Namaz vakti gelince Bilal Medine`nin en yüksek yerine çıkarak gür sesiyle İslam`ın ilk ezanını okudu.”(1)
O dönemlerde mikrofon, hoparlör, megafon vb. gibi araç ve gereçler yoktu. Haliyle Bilâl-i Habeşi’de ezanı mescidin dışında yüksek bir yere çıkarak okuyordu ve sesi duyan bütün mü’minler bu vesileyle namaza gidiyorlardı. O dönemde bölgede yaşayan İslam toplumu Bilâl-i Habeş’in sesini işitebilecek nüfusa sahipti. Fakat bugün, aradan geçen 1400 yıldan sonra çağ gelişti ve değişti; aynı zamanda insan nüfusu da çoğaldı. Bununla birlikte mesajımızı ileteceğimiz araç ve gereçler üretildi, icat edildi. Yine aynı şekilde henüz ezan yok iken Resulullah (s.a.v) sahabeleri toplayarak nasıl bir yöntem geliştirebiliriz sorusunu sorarak ashab-ı kiramı düşünmeye sevk etti ve bunu istişare konusu yaptı. Çünkü İslam hiçbir zaman gelişimi ve düşünmeyi engellememiş bilakis emretmiştir. “O, aklını kullanmayanlara kötü bir azab verir”(2)

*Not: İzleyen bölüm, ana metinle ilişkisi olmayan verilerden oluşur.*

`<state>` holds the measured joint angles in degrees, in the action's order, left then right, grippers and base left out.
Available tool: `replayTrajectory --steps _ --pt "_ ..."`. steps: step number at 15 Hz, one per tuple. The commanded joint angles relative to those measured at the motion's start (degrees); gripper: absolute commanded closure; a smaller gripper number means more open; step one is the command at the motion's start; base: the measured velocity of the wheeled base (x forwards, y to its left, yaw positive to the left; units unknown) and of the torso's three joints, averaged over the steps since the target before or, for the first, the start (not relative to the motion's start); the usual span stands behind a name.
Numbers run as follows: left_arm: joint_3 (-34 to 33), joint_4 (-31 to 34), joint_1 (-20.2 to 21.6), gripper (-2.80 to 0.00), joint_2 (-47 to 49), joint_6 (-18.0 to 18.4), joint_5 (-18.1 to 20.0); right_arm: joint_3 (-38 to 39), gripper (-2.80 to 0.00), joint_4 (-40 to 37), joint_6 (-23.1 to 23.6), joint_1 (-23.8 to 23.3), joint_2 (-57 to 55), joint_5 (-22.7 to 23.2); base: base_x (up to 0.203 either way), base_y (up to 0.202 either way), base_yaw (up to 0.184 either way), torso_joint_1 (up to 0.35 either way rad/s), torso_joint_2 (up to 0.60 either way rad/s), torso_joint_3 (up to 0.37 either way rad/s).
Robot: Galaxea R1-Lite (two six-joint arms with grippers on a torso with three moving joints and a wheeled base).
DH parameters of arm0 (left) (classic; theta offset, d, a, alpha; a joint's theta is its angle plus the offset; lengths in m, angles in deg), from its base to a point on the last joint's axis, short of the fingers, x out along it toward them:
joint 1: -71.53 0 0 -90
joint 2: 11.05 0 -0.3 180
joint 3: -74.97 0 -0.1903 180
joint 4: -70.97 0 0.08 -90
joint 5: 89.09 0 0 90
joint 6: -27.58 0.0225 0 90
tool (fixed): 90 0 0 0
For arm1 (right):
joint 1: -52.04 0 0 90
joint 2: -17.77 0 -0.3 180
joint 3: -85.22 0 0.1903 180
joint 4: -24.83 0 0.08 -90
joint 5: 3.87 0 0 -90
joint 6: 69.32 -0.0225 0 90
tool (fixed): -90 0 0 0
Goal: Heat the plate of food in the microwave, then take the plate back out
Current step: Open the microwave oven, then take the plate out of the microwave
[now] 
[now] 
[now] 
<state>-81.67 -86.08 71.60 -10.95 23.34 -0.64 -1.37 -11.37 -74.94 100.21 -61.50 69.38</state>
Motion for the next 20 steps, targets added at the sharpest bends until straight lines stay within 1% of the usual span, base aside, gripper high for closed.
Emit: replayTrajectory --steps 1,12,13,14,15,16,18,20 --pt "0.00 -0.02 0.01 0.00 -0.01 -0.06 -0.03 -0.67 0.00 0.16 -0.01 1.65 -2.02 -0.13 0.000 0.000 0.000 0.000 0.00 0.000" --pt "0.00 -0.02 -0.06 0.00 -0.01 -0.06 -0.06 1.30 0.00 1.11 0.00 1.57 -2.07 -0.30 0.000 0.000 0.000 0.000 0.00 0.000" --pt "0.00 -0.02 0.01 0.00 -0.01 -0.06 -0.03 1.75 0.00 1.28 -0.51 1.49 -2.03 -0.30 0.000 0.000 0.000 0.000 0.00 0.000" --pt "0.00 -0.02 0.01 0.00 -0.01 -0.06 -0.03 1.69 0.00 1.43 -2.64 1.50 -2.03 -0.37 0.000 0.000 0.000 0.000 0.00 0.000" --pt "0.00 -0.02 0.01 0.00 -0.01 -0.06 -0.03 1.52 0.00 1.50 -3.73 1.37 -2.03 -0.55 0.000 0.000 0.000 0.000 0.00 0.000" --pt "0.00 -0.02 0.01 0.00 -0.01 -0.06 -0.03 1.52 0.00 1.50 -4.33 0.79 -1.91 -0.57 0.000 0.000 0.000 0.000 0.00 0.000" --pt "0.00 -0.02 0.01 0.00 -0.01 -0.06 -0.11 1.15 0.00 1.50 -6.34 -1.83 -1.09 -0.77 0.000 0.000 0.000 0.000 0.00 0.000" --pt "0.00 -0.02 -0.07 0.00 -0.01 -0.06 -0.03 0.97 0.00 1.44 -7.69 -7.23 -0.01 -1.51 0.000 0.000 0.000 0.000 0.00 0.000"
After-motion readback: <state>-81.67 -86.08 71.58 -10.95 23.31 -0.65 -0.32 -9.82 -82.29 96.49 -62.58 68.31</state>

Alıcıya mesaj iletilirken bir ileti vardır, bir iletici vardır, bir alıcı, birde araç vardır. Kur’an bizlere Allah’ın mesajlarını duyduktan, anladıktan ve iman ettikten sonra onu insanlığa iletmemizi istiyor. İleti aynı, ama alıcı ve iletinin aracı zaman ve çağın değişmesiyle değişime uğrayabiliyor. Bilal-i Habeş’in okuduğu ezanı bir ileti sayarsak iletinin alıcıya ulaşması için araç olarak sesini kullandığını görüyoruz çünkü imkân o kadarına elverişliydi. Hiç şüphe yok ki eğer dönemim teknolojisi bugünkü gibi olsaydı, Resulullah (s.a.v) o imkânları kullanmaktan bir an bile geri durmazdı. Fakat bizler için durum farklı çünkü araçlar çoğaldı ve buna mukabil alıcı da çoğaldı. Şimdi biz diyebilir miyiz ki “Ezanı mikrofon veya hoparlör gibi araçları kullanmadan okuyalım” hayır bu İslam’ın tasvip etmediği bir bakış açısıdır. Araç ne kadar güçlü olursa ileti de o kadar hızlı olur ve o kadar çok alıcıya ulaşır.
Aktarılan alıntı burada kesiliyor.